* **What this task involves**
Nothing in the data should be altered when it is repeated in full.

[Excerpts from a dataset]
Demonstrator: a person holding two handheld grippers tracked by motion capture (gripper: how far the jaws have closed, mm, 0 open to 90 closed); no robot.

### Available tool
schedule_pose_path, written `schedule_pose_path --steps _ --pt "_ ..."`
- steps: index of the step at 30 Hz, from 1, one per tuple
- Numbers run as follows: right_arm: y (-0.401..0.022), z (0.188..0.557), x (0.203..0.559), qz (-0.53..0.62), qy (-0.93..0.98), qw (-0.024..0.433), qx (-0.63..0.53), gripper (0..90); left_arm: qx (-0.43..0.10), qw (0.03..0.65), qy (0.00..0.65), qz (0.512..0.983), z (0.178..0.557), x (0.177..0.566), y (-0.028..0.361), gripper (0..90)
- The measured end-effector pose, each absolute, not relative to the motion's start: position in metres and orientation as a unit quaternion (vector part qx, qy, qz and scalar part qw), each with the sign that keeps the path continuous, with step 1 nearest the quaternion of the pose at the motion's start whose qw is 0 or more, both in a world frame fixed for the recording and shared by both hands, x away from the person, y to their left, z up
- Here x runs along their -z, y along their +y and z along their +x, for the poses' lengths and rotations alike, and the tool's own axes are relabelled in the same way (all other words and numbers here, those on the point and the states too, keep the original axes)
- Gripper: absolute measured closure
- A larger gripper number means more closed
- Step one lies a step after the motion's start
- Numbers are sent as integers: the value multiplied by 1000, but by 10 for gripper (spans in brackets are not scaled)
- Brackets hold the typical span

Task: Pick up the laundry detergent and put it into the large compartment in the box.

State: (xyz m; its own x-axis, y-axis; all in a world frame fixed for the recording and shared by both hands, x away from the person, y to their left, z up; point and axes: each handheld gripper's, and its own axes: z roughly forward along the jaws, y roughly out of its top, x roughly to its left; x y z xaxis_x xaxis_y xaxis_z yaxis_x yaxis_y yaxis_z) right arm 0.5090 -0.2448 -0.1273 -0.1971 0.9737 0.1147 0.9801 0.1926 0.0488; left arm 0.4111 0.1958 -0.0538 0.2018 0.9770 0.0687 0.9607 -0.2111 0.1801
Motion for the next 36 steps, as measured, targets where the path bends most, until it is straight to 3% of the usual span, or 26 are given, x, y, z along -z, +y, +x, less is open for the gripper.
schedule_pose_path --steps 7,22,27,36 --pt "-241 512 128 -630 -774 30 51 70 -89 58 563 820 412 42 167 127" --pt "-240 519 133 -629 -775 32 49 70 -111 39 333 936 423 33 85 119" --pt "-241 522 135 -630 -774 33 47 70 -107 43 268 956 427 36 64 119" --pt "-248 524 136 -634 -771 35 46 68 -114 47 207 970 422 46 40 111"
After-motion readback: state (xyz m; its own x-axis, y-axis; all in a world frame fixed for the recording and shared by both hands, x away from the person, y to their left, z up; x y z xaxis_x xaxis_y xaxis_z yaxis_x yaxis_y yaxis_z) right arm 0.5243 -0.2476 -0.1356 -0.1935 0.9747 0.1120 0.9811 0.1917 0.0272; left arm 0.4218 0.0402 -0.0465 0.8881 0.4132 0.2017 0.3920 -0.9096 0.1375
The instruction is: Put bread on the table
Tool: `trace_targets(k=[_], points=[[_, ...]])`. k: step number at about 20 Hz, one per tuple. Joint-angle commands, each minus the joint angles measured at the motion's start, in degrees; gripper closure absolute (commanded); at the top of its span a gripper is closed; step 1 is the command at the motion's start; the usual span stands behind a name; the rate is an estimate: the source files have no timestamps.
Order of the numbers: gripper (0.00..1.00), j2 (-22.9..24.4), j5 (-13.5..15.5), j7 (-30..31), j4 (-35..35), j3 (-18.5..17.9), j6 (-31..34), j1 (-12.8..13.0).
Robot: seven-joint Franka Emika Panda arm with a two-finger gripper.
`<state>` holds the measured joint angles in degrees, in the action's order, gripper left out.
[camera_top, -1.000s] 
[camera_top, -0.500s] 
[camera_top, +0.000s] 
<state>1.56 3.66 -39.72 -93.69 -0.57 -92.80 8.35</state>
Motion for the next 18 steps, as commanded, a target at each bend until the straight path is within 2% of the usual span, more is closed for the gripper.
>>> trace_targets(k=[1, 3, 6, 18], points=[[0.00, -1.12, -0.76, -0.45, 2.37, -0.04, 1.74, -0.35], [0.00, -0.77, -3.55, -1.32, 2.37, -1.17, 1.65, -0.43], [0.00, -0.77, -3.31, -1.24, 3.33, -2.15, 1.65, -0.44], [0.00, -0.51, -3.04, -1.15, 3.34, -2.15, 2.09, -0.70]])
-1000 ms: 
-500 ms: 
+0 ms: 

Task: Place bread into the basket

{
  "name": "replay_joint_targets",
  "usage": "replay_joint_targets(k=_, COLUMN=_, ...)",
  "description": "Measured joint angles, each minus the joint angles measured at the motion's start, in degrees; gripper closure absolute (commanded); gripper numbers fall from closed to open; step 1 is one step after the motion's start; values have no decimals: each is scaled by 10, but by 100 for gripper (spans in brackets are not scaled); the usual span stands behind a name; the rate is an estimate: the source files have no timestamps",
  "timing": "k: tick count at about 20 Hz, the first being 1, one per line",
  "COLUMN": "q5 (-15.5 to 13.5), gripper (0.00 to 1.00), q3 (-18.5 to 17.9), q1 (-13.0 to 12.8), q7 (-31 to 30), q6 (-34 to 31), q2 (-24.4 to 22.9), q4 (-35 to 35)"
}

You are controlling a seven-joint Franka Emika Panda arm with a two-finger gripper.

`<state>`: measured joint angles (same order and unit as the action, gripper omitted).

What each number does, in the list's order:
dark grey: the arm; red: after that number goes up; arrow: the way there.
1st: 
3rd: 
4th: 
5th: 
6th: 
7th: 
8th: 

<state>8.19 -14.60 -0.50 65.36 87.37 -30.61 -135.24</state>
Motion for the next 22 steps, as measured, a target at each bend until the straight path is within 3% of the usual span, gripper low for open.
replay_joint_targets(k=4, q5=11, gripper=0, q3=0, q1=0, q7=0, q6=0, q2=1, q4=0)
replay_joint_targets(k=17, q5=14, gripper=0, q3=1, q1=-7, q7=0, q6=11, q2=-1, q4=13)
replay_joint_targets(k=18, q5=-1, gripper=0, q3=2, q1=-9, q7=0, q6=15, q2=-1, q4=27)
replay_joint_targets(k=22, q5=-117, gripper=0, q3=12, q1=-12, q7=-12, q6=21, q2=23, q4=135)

* **Answer for the task**
Demonstrator: a person holding two handheld grippers tracked by motion capture (gripper: how far the jaws have closed, mm, 0 open to 90 closed); no robot.

### Available tool
schedule_pose_path, written `schedule_pose_path --steps _ --pt "_ ..."`
- steps: index of the step at 30 Hz, from 1, one per tuple
- Numbers run as follows: right_arm: y (-0.401..0.022), z (0.188..0.557), x (0.203..0.559), qz (-0.53..0.62), qy (-0.93..0.98), qw (-0.024..0.433), qx (-0.63..0.53), gripper (0..90); left_arm: qx (-0.43..0.10), qw (0.03..0.65), qy (0.00..0.65), qz (0.512..0.983), z (0.178..0.557), x (0.177..0.566), y (-0.028..0.361), gripper (0..90)
- The measured end-effector pose, each absolute, not relative to the motion's start: position in metres and orientation as a unit quaternion (vector part qx, qy, qz and scalar part qw), each with the sign that keeps the path continuous, with step 1 nearest the quaternion of the pose at the motion's start whose qw is 0 or more, both in a world frame fixed for the recording and shared by both hands, x away from the person, y to their left, z up
- Here x runs along their -z, y along their +y and z along their +x, for the poses' lengths and rotations alike, and the tool's own axes are relabelled in the same way (all other words and numbers here, those on the point and the states too, keep the original axes)
- Gripper: absolute measured closure
- A larger gripper number means more closed
- Step one lies a step after the motion's start
- Numbers are sent as integers: the value multiplied by 1000, but by 10 for gripper (spans in brackets are not scaled)
- Brackets hold the typical span

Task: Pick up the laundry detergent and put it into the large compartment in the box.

State: (xyz m; its own x-axis, y-axis; all in a world frame fixed for the recording and shared by both hands, x away from the person, y to their left, z up; point and axes: each handheld gripper's, and its own axes: z roughly forward along the jaws, y roughly out of its top, x roughly to its left; x y z xaxis_x xaxis_y xaxis_z yaxis_x yaxis_y yaxis_z) right arm 0.5090 -0.2448 -0.1273 -0.1971 0.9737 0.1147 0.9801 0.1926 0.0488; left arm 0.4111 0.1958 -0.0538 0.2018 0.9770 0.0687 0.9607 -0.2111 0.1801
Motion for the next 36 steps, as measured, targets where the path bends most, until it is straight to 3% of the usual span, or 26 are given, x, y, z along -z, +y, +x, less is open for the gripper.
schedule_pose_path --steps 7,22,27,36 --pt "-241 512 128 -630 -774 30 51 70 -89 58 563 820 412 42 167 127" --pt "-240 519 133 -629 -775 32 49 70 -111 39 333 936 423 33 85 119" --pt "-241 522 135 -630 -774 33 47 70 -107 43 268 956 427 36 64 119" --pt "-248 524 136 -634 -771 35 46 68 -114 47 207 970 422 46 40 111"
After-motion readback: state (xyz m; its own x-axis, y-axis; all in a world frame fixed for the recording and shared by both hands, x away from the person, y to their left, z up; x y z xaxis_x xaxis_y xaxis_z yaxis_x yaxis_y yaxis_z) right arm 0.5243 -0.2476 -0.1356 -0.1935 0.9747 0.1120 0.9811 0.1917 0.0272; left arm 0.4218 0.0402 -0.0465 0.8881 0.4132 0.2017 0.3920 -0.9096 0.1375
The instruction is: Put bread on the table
Tool: `trace_targets(k=[_], points=[[_, ...]])`. k: step number at about 20 Hz, one per tuple. Joint-angle commands, each minus the joint angles measured at the motion's start, in degrees; gripper closure absolute (commanded); at the top of its span a gripper is closed; step 1 is the command at the motion's start; the usual span stands behind a name; the rate is an estimate: the source files have no timestamps.
Order of the numbers: gripper (0.00..1.00), j2 (-22.9..24.4), j5 (-13.5..15.5), j7 (-30..31), j4 (-35..35), j3 (-18.5..17.9), j6 (-31..34), j1 (-12.8..13.0).
Robot: seven-joint Franka Emika Panda arm with a two-finger gripper.
`<state>` holds the measured joint angles in degrees, in the action's order, gripper left out.
[camera_top, -1.000s] 
[camera_top, -0.500s] 
[camera_top, +0.000s] 
<state>1.56 3.66 -39.72 -93.69 -0.57 -92.80 8.35</state>
Motion for the next 18 steps, as commanded, a target at each bend until the straight path is within 2% of the usual span, more is closed for the gripper.
>>> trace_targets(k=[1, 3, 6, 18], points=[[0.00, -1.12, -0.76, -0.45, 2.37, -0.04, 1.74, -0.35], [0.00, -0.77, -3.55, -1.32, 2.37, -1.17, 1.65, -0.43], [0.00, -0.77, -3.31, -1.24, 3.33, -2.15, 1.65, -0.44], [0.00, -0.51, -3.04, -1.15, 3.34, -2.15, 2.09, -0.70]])
-1000 ms: 
-500 ms: 
+0 ms: 

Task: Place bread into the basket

{
  "name": "replay_joint_targets",
  "usage": "replay_joint_targets(k=_, COLUMN=_, ...)",
  "description": "Measured joint angles, each minus the joint angles measured at the motion's start, in degrees; gripper closure absolute (commanded); gripper numbers fall from closed to open; step 1 is one step after the motion's start; values have no decimals: each is scaled by 10, but by 100 for gripper (spans in brackets are not scaled); the usual span stands behind a name; the rate is an estimate: the source files have no timestamps",
  "timing": "k: tick count at about 20 Hz, the first being 1, one per line",
  "COLUMN": "q5 (-15.5 to 13.5), gripper (0.00 to 1.00), q3 (-18.5 to 17.9), q1 (-13.0 to 12.8), q7 (-31 to 30), q6 (-34 to 31), q2 (-24.4 to 22.9), q4 (-35 to 35)"
}

You are controlling a seven-joint Franka Emika Panda arm with a two-finger gripper.

`<state>`: measured joint angles (same order and unit as the action, gripper omitted).

What each number does, in the list's order:
dark grey: the arm; red: after that number goes up; arrow: the way there.
1st: 
3rd: 
4th: 
5th: 
6th: 
7th: 
8th: 

<state>8.19 -14.60 -0.50 65.36 87.37 -30.61 -135.24</state>
Motion for the next 22 steps, as measured, a target at each bend until the straight path is within 3% of the usual span, gripper low for open.
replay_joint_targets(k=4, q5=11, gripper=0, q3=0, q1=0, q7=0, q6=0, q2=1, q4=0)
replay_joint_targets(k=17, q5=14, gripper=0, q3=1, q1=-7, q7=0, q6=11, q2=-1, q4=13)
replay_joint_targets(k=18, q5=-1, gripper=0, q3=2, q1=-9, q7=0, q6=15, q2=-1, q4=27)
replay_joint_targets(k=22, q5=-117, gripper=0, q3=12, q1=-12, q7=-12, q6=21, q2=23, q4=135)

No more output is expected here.